“O Memorial Nacional Para Justiça E Paz” (National Memorial For Peace And Justice em inglês) inaugurado recentemente na cidade de Montgomery, no Estado do Alabama, foi projetado para homenagear os afroamericanos linchados durante décadas por aqueles que defendiam a supremacia racial branca nos Estados Unidos. Poderíamos fácilmente chamá-lo Memorial do terror.
O Memorial é uma antiga demanda da comunidade afroamericana para forçar a América a reconhecer uma de suas piores atrocidades direcionada especificamente contra os negros; particularmente nos estados do Sul.
Com o final do período conhecido como Reconstrução (1865-1877), chamado também de reunificação do país apos a Guerra Civil (1861-1865), os Estados confederados criaram suas próprias constituições estaduais juntamente com barreiras legais para impedir o avanço sócio-econômico dos ex escravos tratando-os como cidadãos sem qualquer direito constitucional.
Este período de terror amparado em leis segregacionistas e racistas implementada em todo sul do país ficou conhecida como a era “Jim Crow”. Entre 1877 e 1950 uma campanha sórdida de terror apoiada pelo Estado infiltrou as relações entre negros e brancos acarretando nos linchamentos de mais de 4 mil pessoas.
A magnitude destas mortes que em muitas vezes ocorreram por questões banais como por exemplo a morte de Park Banks apenas por carregar no seu bolso a foto de uma mulher branca; ou a morte de Mary Caleb Gadly linchada pela massa ignara depois de denunciar a morte do seu esposo. Ela foi pendurada de ponta cabeça, ateada fogo, e cortada ao meio enquanto seu feto ainda vivo caia no chão.
Muitos destes linchamentos eram motivos de verdadeiros pic-nics com direito a fotos ao lado dos cádaveres pendurados. São notórias também as fotografias tiradas nos linchamentos sendo usadas como cartões postais enviados a amigos e familiares.
Estas mortes deixaram cicatrizes tão profundas na comunidade afroamericana que ainda hoje elas podem ser sentidas por todos aqueles conectados com os mortos.
Segundo o advogado Bryan Stevenson, fundador da ONG “Iniciativa de Justiça Igualitária” (Equal Initiative Justice em inglês), e responsável por este importante Memorial, muitos dos nomes dos mortos que agora fazem parte do memorial jamais vieram a público antes.

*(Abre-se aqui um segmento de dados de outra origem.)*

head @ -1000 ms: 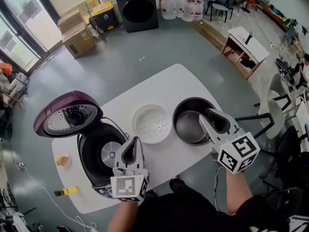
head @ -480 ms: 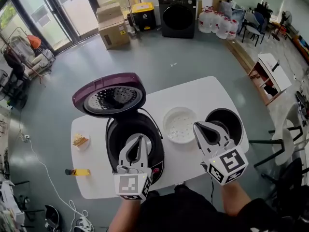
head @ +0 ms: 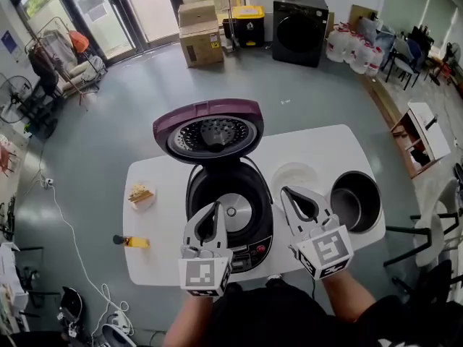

Segundo reportagem publicada no periódico The New York Times, Bryan Stevenson e um grupo de advogados mergulharam de cabeça nas pequenas livravrias espalhadas pelos vários condados nos estados do Sul para documentarem as milhares de mortes ocorridas. Segundo o grupo foram catalogados mais de 4 mil linchamentos.
Baseado nos dois mais importantes memoriais do planeta, o memorial do Holocausto em Berlin, e o memorial do Apartheid em Johanesburgo, Bryan Stevenson decidiu por construir um memorial único onde o impacto seria ainda maior para dar uma idéia mais completa da dimensão do horror perpetrado.
Além dos nomes das vítimas escrito nas madeiras pinduradas no teto representando cada condado, o memorial colocou em pequenos jarros a terra onde os linchamentos ocorreram.
Segundo Bryan Stevenson, a idéia de construção do Memorial do Linchamento surgiu durante as décadas visitando as cortes no Alabama onde o sistema judiciário local ainda trata os cidadãos afroamericanos com crueldade e indiferença.
Há quase 30 anos a “Iniciativa de Justiça Igualitária” vem oferecendo serviços jurídicos para a população mais pobre dentro de um Estado ainda mergulhado em memórias, memorábilias, imagens, e comemorações aos soldados confederados. O Estado do Alabama tem o maior número de sentença per capta nos Estados Unidos.
Quase todos os advogados da organização tem um cliente no sistema carcerário. Eles mantinham o trabalho de representatividade ao mesmo tempo em que se dedicavam a criar a lista com os nomes das pessoas linchadas.
“Não estou interessado em falar sobre a história porque eu quero punir os EUA”, disse o advogado Bryan. “Na verdade , quero libertar a América”. “Acredito que é importante para nós fazermos isto como uma organização que criou uma identidade que esta totalmente disassociada o mais possível da punição”.
O Memorial do Linchamento não é um museu normal. Foi criado com o propósito de mostrar que a escravidão não terminou com a emancipaçáo dos escravos. A instituição continuou se tranformando com o trafico de escravos interno, com as décadas das leis segregacionistas, com os linchamentos, e por fim, nos dias atuais com a prisão em massa dos afroamericanos.